In the current case, initial oral examination revealed poor oral hygiene. Home care is essential for a patient’s oral hygiene and dental health. However, this is difficult to achieve in patients with Down syndrome owing to the intellectual impairment and decreased manual dexterity [11]. Since patients with Down syndrome frequently experience respiratory infections, regular oral and dental examination should be performed to reduce the risk of aspiration pneumonia; it should be remembered that as they age, people with Down syndrome are more likely to present with immune deficiency syndromes related to early senescence [12] and innate abnormalities in the immune response. Physicians and dentists should take exceptional precautions to detect oral pathogens in these patients, since the pathogens may result in pneumonia and other severe infection.

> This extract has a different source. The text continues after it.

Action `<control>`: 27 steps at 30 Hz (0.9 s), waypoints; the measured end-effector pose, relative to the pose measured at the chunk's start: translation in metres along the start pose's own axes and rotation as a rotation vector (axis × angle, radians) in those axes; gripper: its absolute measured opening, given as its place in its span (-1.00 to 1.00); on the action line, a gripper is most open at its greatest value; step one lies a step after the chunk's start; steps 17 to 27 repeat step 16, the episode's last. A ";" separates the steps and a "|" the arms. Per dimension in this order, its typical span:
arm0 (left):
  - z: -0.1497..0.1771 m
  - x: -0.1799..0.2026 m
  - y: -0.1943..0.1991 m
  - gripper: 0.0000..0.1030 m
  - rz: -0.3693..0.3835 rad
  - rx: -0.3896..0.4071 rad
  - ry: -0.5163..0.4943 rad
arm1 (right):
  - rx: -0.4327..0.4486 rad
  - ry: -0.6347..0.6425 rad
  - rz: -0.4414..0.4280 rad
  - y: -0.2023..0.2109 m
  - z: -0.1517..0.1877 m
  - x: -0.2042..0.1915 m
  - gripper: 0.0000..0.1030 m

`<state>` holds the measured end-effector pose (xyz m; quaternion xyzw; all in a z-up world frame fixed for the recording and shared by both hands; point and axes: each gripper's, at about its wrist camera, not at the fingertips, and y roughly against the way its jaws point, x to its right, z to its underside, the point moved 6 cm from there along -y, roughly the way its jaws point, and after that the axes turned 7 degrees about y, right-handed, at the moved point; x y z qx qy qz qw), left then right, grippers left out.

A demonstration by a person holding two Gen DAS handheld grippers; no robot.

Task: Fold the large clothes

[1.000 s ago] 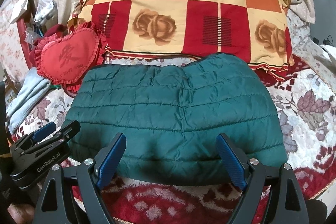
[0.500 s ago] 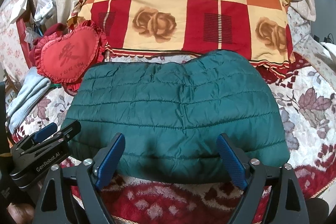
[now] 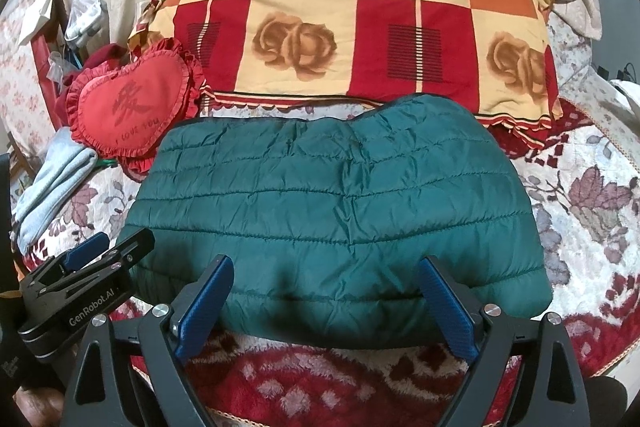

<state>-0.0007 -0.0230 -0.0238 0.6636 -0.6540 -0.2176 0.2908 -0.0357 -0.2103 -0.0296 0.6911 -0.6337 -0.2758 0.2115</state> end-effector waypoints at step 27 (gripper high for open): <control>0.001 -0.004 -0.003 0.37 -0.007 0.000 -0.006 | 0.001 -0.001 -0.012 -0.001 -0.001 -0.001 0.78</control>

Early diagnosis and treatment, including IVIG, is essential to improve prognosis and quality of life of patients with PADs [13]. In addition, if possible, newborn mass screening for PADs is recommended [14‐17].

The purpose of this case report was to recommend a close liaison between physicians and dentists who may encounter a similar case, and to emphasize the importance of periodontal health in immunodeficient patients to prevent infections caused by oral microbial flora.